Whether you hate to love or love to hate Frank Underwood, there is no question that this season – with the attempted assassination, wild hallucinations, and the emergency liver transplant – was intense and even sometimes difficult to watch. Perhaps especially for me. I don’t even know if I would have paid much attention to the doctors description of high ammonia levels before Jacob, but now that I’ve received an unwelcome education, I watched rapt, terrified of what can happen when a liver fails to do its job.
I haven’t discussed liver transplants much (at all?) on this blog because that course of treatment is not currently part of the conversation with Jacob’s doctor. A liver transplant would “cure” Jacob’s citrullinemia. We could serve him a prime rib the next day. (Actually, there would probably be some restrictions on what you could eat the day after major surgery, but you get the picture.)
There is some disagreement in the UCD community over whether it is wiser to transplant early and often, if you will, or manage the disorder with diet and medication, as we have done for the last 13 months. In short, the arguments, as best I understand them, go like this:
Pro-Transplant: This disorder is a ticking time-bomb. A single crisis of hyperammonemia, and the child could suffer permanent brain damage. Besides, we don’t know what effect the permanently high citrulline levels (in children with citrullinemia, specifically) have on the brain. Some people contend that high citrulline can cause headaches and autism-like symptoms in otherwise well-managed children. Also, we don’t really know the long-term impact of ammonia scavenger medications like Buphenyl. In short, it is safer to transplant, because issues related to transplants are more predictable. There is simply more research. In fact, a 2013 study determined that “[liver transplant] was associated with the eradication of hyperammonemia, removal of dietary restrictions, and potentially improved neurocognitive development.”

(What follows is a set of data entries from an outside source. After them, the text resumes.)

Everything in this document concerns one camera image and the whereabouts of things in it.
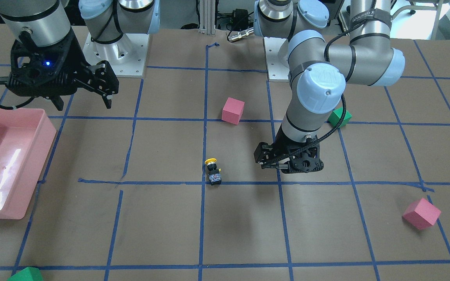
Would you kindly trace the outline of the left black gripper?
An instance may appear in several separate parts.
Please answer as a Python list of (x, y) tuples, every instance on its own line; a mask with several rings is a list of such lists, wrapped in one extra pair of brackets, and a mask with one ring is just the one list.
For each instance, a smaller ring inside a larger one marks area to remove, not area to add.
[(269, 145), (260, 142), (254, 152), (255, 162), (262, 169), (278, 169), (284, 174), (311, 173), (321, 171), (324, 163), (320, 159), (317, 137), (295, 142), (283, 130), (279, 130), (275, 141)]

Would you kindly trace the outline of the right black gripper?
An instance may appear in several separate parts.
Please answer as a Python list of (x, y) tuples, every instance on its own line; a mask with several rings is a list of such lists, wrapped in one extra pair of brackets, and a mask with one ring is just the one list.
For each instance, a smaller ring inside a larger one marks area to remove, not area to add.
[(78, 88), (95, 92), (111, 109), (119, 81), (109, 62), (89, 64), (73, 30), (50, 46), (39, 47), (29, 31), (23, 30), (11, 48), (11, 72), (7, 87), (18, 96), (50, 98), (63, 111), (61, 96)]

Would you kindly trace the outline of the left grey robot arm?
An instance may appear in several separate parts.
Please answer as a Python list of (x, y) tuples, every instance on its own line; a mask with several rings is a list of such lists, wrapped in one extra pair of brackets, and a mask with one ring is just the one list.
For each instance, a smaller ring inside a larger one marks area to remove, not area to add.
[(320, 30), (329, 11), (319, 0), (257, 0), (254, 33), (287, 40), (292, 98), (272, 144), (259, 143), (254, 157), (263, 169), (284, 174), (323, 169), (317, 133), (335, 107), (346, 106), (346, 84), (390, 86), (402, 76), (405, 57), (391, 47), (391, 2), (352, 0), (347, 45), (326, 42)]

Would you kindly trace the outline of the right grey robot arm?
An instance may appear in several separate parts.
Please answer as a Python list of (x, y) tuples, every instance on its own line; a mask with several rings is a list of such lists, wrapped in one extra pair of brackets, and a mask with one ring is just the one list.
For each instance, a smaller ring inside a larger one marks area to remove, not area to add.
[(99, 61), (89, 63), (60, 0), (0, 0), (0, 16), (16, 37), (11, 72), (0, 85), (27, 101), (3, 106), (16, 110), (35, 98), (64, 108), (63, 96), (83, 88), (101, 96), (107, 109), (119, 92), (112, 68), (134, 57), (128, 34), (155, 34), (160, 27), (158, 0), (80, 0), (80, 16), (89, 29)]

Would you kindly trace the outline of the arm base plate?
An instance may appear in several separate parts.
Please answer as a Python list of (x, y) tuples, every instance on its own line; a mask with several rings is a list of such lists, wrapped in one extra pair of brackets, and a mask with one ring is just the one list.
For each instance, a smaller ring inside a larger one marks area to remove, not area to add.
[(288, 44), (287, 39), (284, 38), (264, 37), (268, 80), (271, 82), (287, 82), (289, 80)]
[(102, 60), (109, 61), (118, 78), (142, 78), (146, 66), (149, 34), (124, 34), (111, 44), (100, 44), (91, 41), (88, 34), (83, 47), (87, 62), (95, 65)]

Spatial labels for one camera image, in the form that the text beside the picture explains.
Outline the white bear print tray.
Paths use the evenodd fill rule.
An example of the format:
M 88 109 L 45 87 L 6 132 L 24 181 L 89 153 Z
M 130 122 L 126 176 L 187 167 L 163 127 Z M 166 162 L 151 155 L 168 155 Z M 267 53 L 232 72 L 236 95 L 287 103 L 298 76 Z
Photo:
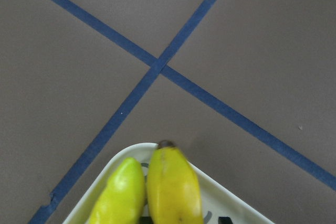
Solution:
M 141 163 L 143 173 L 146 175 L 150 158 L 155 148 L 155 143 L 139 143 L 118 152 L 110 159 L 63 223 L 88 223 L 91 210 L 103 191 L 108 177 L 117 169 L 121 162 L 127 157 L 135 158 Z M 198 176 L 200 184 L 202 212 L 205 223 L 272 223 L 271 220 L 200 169 L 194 165 L 192 167 Z

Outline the yellow banana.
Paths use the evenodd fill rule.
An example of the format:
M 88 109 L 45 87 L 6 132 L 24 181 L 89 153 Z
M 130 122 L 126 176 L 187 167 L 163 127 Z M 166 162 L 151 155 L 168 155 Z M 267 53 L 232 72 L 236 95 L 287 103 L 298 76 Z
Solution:
M 146 179 L 154 223 L 203 223 L 199 182 L 180 149 L 162 140 L 153 152 Z
M 141 164 L 127 157 L 111 174 L 90 213 L 89 223 L 138 223 L 146 189 Z

Sounds pretty good, except…
Anti-Transplant: An organ transplant is a major surgery, and irreversible. Why would you take the risk of transplanting an otherwise healthy child, when the treatment options and management protocols for UCDs are getting better every day? Either way, the child will be on some kind of medication permanently, whether it’s an ammonia scavenger drug or anti-rejection immunosuppressants. Besides, considerable research is being done on liver therapies that could eliminate the need for transplant well within our lifetimes. If the UCD is well managed, it’s better to wait and see what kinds of options you will have in the upcoming years.
So, yes, we are somewhere between the devil and the deep blue sea here.
Last year, in coordination with the National Urea Cycle Disorders Foundation, the Patient-Centered Outcomes Research Institute (PCORI) approved a $2 million study to determine which treatment approach, if any, has the best outcomes. The project is scheduled to take 37 months. Is it possible that we will be able to put this debate to rest by the time that Jacob turns 4?